▶ _ABOUT THIS TASK_: Your response should be the listing below, repeated exactly and in full.

▶ _INFORMATION SUPPLIED_:
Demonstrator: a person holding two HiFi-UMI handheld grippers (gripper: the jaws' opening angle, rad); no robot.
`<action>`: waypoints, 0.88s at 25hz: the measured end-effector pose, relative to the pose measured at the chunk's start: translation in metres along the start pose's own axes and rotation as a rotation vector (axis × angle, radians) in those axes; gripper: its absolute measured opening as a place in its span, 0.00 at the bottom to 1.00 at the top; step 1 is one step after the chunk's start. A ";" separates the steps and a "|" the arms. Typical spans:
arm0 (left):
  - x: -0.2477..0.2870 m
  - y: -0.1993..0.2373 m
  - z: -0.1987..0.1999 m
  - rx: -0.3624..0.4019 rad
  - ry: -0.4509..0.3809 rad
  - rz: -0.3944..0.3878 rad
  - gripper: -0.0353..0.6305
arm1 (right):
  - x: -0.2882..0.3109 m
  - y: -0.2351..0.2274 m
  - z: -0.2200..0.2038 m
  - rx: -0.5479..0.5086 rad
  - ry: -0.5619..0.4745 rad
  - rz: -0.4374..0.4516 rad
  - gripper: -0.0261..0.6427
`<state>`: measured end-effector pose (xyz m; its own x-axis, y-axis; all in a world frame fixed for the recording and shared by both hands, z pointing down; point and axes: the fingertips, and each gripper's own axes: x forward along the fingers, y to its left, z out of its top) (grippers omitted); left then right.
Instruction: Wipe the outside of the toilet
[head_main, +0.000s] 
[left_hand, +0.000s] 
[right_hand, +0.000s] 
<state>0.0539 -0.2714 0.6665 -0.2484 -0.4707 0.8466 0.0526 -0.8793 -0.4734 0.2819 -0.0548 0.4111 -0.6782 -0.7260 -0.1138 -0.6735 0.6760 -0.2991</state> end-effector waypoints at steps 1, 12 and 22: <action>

▶ _RESPONSE TO THIS EXERCISE_:
Demonstrator: a person holding two HiFi-UMI handheld grippers (gripper: the jaws' opening angle, rad); no robot.
`<action>`: waypoints, 0.88s at 25hz: the measured end-effector pose, relative to the pose measured at the chunk's start: translation in metres along the start pose's own axes and rotation as a rotation vector (axis × angle, radians) in those axes; gripper: its absolute measured opening as a place in its span, 0.00 at the bottom to 1.00 at the top; step 1 is one step after the chunk's start. A ";" separates the steps and a "|" the arms. Typical spans:
arm0 (left):
  - x: -0.2477..0.2870 m
  - y: -0.1993..0.2373 m
  - z: -0.1987..0.1999 m
  - rx: -0.3624..0.4019 rad
  - ry: -0.4509..0.3809 rad
  - rz: -0.3944..0.3878 rad
  - gripper: -0.0353..0.6305
arm1 (right):
  - x: -0.2882..0.3109 m
  - y: -0.2351..0.2274 m
  - z: -0.2200..0.2038 m
  - rx: -0.5479..0.5086 rad
  - ry: -0.5619..0.4745 rad
  - rz: -0.4374..0.4516 rad
  - gripper: -0.0261..0.6427
`<state>`: measured end-effector pose (xyz m; its own x-axis, y-axis; all in a world frame fixed for the recording and shared by both hands, z pointing down; point and axes: the fingertips, and each gripper's own axes: x forward along the fingers, y to its left, z out of its top) (grippers omitted); left then right.
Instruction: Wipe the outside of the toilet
[head_main, +0.000s] 
[left_hand, +0.000s] 
[right_hand, +0.000s] 
<state>0.0539 -0.2714 0.6665 -0.2484 -0.4707 0.8466 0.0526 -0.8793 -0.4734 0.2819 -0.0548 0.4111 -0.6782 -0.7260 -0.1138 -0.6735 0.6760 -0.2991</state> end-effector waypoints at steps 1, 12 and 22: <action>

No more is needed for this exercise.